Dans leur salle de réunion au parlement, trône la photo des dix reclus. « Selahattin Demirtas est dans une situation d’isolement et de torture », assure Hisyar Özsoy, le vice-président du parti. La guerre de Recep Tayyip Erdogan contre le HDP, très populaire parmi les jeunes urbains, ne s'arrête pas là. Quarante maires du HDP dans le sud-est du pays ont été remplacés par des administrateurs civils aux ordres d'Ankara.

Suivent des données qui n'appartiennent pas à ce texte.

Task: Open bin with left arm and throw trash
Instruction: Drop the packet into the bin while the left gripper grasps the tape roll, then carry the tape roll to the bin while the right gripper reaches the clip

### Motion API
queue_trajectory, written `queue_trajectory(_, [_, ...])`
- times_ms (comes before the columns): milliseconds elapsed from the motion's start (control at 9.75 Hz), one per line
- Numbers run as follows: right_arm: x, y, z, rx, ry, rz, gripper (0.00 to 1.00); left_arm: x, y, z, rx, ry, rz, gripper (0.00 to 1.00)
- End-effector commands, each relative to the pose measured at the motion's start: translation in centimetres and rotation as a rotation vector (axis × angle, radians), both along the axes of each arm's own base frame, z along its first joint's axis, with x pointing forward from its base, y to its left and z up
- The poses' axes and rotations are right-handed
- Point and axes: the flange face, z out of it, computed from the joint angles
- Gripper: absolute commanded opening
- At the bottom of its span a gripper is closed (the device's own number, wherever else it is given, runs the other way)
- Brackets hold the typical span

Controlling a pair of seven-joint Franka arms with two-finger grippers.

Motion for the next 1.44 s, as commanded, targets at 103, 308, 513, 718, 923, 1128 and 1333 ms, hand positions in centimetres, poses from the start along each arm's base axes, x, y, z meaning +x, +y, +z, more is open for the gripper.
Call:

Des milliers de militants et de sympathisants du parti sont actuellement gardés à vue ou incarcérés, parfois pour des motifs absurdes. « Une élue de Bursa a été mise en prison parce qu’elle avait porté un costume traditionnel kurde lors d’un mariage », raconte l'avocat Levent Piskin, figure du mouvement LGBT turc, qui défend certains des élus emprisonnés.

Selahattin Demirtas est notamment poursuivi pour avoir traité Recep Tayyip Erdogan de « voleur », alors qu'il ne faisait que reprendre les mots d'un homme politique d'extrême droite aujourd'hui rallié à Recep Tayyip Erdogan. Un autre député se voit reprocher un discours qu'il n'a pas prononcé. La liste des motifs absurdes est longue comme le bras. Les élus se surprennent parfois à en rire tellement ils sont grotesques.

Mais n'allez pas dire ça à Serap Yasar. Députée du parti au pouvoir, l’AKP de Recep Tayyip Erdogan, elle est aussi porte-parole de la commission de la justice. Face aux députés français venus lui dire leurs « inquiétudes de voir la Turquie tourner le dos à l’état de droit », elle affiche une mine impassible. Immobile, elle encaisse les critiques sans broncher. Et elle débite les éléments de langage inscrits sur une feuille posée devant elle, langue de béton brut. « Tous ces avocats, écrivains et journalistes, n’ont pas été placés en garde à vue en raison de l’exercice de leur fonction mais parce qu’ils ont soutenu le terrorisme », dit-elle.

La juriste tance les avocats partisans des droits humains qui « prennent parti ». Elle justifie les pleins pouvoirs de l’exécutif octroyés par l’état d’urgence. « Dans des circonstances exceptionnelles, il faut des mesures exceptionnelles ». Elle admet que « quelques erreurs de procédure » seront sans doute commises, mais elle plaide aussi l’indulgence, « nous essayons de poursuivre notre lutte dans le cadre de la loi, mais ce n’est pas très facile ». À court d’arguments, elle invoque le parlement bombardé ou en appelle au « peuple qu’il faut écouter ». Elle assure que « les recours judiciaires sont toujours possibles », mais elle omet de dire qu’ils ne servent à rien et n’aboutissent jamais. Elle en profite pour déplorer la « décision malencontreuse » de gel du processus d’adhésion de la Turquie, préconisée par le parlement européen. Elle rappelle que les européens sont bien contents de voir la crise des réfugiés jugulée par les camps installés en Turquie.

« C’est voyage en absurdie », dit Cécile Duflot en quittant le parlement turc. « Ici, il est possible d’être mis en prison pour rien, ruiné du jour au lendemain. Tout cela crée la tétanie de la société. Mais le silence européen et la volonté de ne pas voir participent aussi de cette situation ». Pendant deux jours, presque tous leurs interlocuteurs l’ont martelé, si l’Europe se contente de protester mollement, Recep Tayyip Erdogan se sentira pousser des ailes.